» **Work item**
Look through the listing below for the word "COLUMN" and copy every line where it occurs.

» **Dataset excerpt**

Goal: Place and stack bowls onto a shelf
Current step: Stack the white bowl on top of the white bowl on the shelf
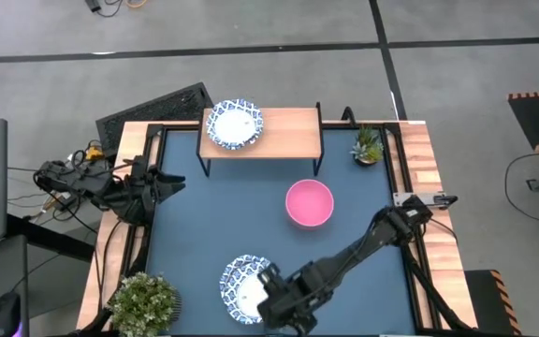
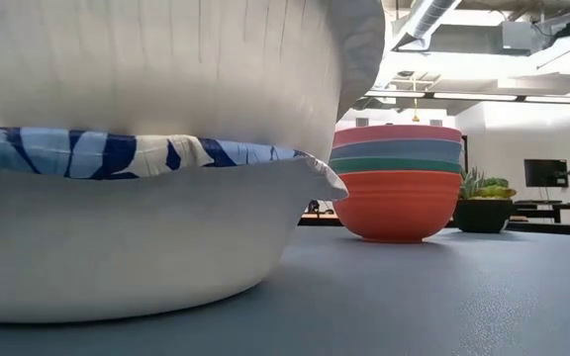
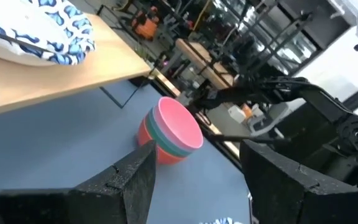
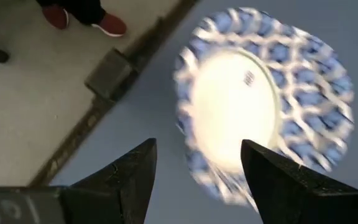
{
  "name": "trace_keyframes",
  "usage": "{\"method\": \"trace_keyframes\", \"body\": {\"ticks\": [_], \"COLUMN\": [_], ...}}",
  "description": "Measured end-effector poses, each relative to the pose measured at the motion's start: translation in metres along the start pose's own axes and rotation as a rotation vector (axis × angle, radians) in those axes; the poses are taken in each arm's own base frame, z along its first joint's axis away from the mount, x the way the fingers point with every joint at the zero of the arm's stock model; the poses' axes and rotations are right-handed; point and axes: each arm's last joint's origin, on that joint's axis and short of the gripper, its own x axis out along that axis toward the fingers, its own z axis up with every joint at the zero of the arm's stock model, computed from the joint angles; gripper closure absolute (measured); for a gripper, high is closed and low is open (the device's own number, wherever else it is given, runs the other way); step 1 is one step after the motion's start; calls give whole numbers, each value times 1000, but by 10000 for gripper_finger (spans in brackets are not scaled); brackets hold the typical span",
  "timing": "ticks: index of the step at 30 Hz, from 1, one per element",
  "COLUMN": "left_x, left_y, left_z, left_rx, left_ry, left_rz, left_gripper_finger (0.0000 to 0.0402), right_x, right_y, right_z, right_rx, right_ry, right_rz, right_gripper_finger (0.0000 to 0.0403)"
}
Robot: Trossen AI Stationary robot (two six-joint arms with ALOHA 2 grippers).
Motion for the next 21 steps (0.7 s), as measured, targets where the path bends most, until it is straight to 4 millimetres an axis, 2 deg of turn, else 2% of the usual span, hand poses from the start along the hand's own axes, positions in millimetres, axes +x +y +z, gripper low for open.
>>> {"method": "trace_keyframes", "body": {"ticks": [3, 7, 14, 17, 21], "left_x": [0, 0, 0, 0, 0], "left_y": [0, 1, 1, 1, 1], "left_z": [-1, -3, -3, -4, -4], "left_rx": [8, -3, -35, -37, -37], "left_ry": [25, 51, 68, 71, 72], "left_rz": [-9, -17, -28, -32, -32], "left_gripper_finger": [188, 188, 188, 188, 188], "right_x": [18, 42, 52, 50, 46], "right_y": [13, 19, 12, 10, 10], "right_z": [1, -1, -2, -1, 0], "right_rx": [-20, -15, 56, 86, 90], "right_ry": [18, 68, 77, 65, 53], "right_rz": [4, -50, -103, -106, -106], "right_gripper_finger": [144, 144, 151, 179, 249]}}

» **Expected output**
  "usage": "{\"method\": \"trace_keyframes\", \"body\": {\"ticks\": [_], \"COLUMN\": [_], ...}}",
  "COLUMN": "left_x, left_y, left_z, left_rx, left_ry, left_rz, left_gripper_finger (0.0000 to 0.0402), right_x, right_y, right_z, right_rx, right_ry, right_rz, right_gripper_finger (0.0000 to 0.0403)"

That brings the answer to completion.